§ ACTION ITEM:
In the records below, find the lines that include "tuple" and copy each.

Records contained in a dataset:
========================================================================
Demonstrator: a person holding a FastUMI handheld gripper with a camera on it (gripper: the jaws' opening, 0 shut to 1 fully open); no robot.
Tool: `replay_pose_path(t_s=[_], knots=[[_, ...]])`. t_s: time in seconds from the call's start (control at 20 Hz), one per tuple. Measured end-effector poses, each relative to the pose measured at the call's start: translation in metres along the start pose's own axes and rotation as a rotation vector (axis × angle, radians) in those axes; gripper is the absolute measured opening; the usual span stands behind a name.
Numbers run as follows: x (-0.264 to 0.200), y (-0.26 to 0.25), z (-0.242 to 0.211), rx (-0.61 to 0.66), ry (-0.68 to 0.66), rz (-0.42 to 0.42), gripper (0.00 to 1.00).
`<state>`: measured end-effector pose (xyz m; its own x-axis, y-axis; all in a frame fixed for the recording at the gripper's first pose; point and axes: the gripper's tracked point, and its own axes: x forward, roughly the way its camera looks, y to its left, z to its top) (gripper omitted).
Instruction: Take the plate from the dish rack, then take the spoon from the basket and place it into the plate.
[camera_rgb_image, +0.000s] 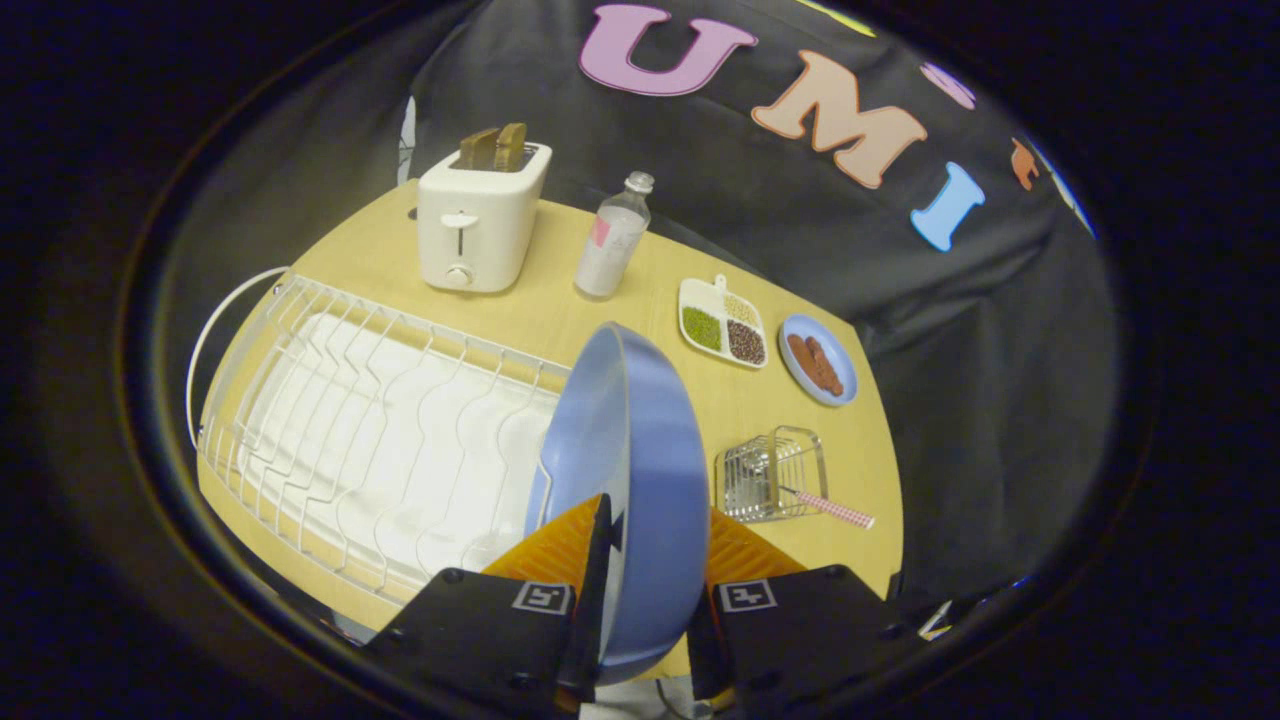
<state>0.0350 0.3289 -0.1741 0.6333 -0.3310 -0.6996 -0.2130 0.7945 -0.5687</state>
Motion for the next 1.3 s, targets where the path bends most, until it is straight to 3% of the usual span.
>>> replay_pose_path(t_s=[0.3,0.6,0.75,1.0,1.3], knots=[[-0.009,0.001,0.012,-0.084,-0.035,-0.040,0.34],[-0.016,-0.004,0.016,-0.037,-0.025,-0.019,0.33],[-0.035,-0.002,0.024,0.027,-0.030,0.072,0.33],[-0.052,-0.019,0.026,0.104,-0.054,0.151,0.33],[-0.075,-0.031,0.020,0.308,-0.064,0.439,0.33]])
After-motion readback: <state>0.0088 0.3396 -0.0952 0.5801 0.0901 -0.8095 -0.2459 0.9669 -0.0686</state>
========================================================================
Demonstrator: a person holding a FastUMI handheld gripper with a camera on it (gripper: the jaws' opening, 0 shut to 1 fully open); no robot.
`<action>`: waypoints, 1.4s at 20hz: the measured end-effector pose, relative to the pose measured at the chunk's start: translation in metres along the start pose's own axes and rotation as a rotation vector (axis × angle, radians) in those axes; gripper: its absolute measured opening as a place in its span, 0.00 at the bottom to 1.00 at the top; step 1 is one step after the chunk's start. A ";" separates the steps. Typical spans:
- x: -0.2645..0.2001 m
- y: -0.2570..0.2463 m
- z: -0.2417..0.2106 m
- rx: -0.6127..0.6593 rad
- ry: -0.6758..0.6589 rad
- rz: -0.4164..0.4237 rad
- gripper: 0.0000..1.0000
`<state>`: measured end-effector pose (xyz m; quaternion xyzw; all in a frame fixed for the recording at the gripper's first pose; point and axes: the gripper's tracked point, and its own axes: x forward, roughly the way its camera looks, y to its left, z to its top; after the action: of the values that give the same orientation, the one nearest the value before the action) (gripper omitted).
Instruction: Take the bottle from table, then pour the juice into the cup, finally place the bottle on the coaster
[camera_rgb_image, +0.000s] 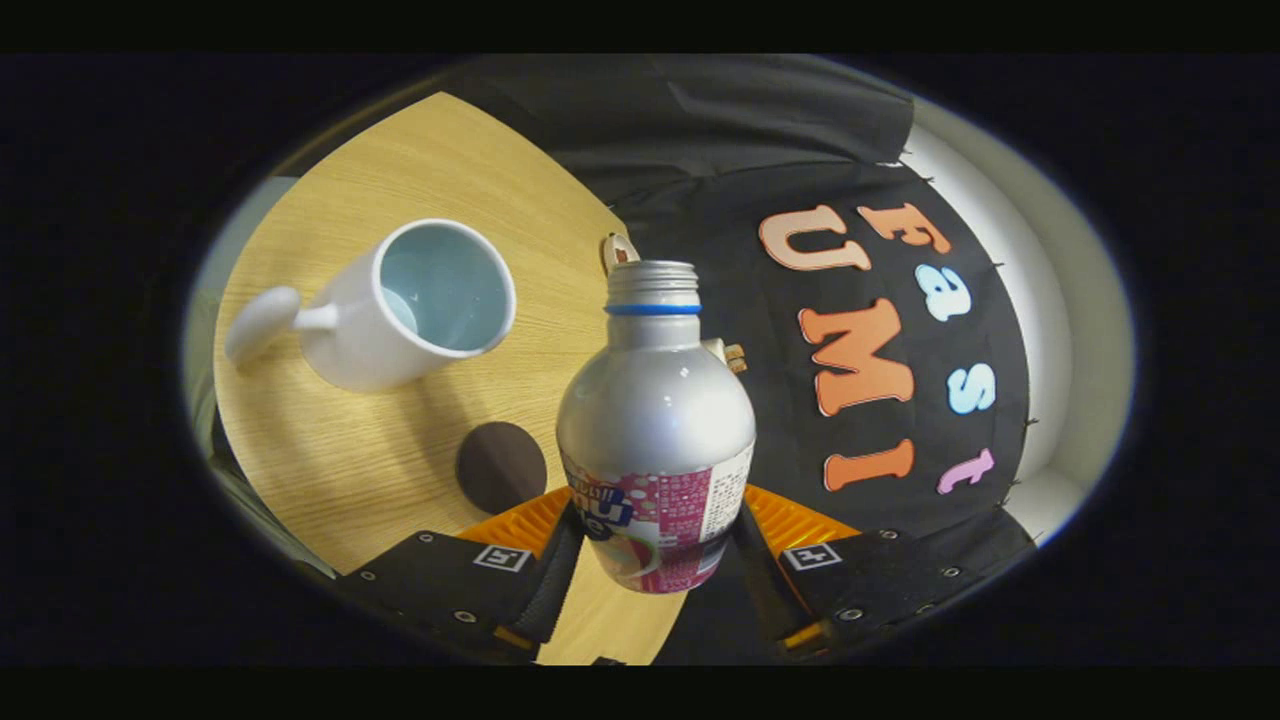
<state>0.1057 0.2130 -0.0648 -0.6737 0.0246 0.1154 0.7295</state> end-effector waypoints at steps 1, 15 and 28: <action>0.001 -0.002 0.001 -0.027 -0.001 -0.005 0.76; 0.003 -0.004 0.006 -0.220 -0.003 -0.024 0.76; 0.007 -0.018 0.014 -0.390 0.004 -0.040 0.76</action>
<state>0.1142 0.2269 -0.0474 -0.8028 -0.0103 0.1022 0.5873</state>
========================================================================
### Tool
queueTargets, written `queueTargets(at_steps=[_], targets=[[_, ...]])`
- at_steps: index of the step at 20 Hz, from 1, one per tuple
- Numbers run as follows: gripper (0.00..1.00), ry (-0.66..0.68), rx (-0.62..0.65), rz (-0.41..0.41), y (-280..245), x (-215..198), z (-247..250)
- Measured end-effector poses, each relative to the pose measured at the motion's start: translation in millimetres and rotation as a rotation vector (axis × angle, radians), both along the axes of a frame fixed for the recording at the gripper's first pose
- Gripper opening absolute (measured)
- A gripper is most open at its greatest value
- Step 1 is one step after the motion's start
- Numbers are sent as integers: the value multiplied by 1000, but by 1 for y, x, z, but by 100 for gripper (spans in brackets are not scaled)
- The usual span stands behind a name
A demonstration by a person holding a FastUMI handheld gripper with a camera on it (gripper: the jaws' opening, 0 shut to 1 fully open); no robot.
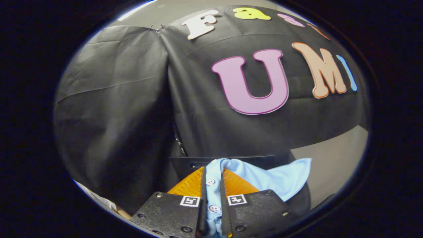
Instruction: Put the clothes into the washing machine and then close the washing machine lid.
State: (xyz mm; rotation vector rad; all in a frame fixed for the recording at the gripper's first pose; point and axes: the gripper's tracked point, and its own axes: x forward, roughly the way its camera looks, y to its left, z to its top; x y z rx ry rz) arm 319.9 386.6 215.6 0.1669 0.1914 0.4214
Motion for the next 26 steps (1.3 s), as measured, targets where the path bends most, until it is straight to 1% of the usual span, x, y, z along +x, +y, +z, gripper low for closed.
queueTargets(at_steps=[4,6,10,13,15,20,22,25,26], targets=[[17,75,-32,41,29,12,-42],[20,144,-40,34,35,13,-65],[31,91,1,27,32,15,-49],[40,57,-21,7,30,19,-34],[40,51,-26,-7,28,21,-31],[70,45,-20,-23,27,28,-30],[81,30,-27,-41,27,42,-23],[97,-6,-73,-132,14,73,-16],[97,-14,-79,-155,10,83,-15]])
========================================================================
§ ANSWER FOR THE TASK:
Tool: `replay_pose_path(t_s=[_], knots=[[_, ...]])`. t_s: time in seconds from the call's start (control at 20 Hz), one per tuple. Measured end-effector poses, each relative to the pose measured at the call's start: translation in metres along the start pose's own axes and rotation as a rotation vector (axis × angle, radians) in those axes; gripper is the absolute measured opening; the usual span stands behind a name.
- at_steps: index of the step at 20 Hz, from 1, one per tuple

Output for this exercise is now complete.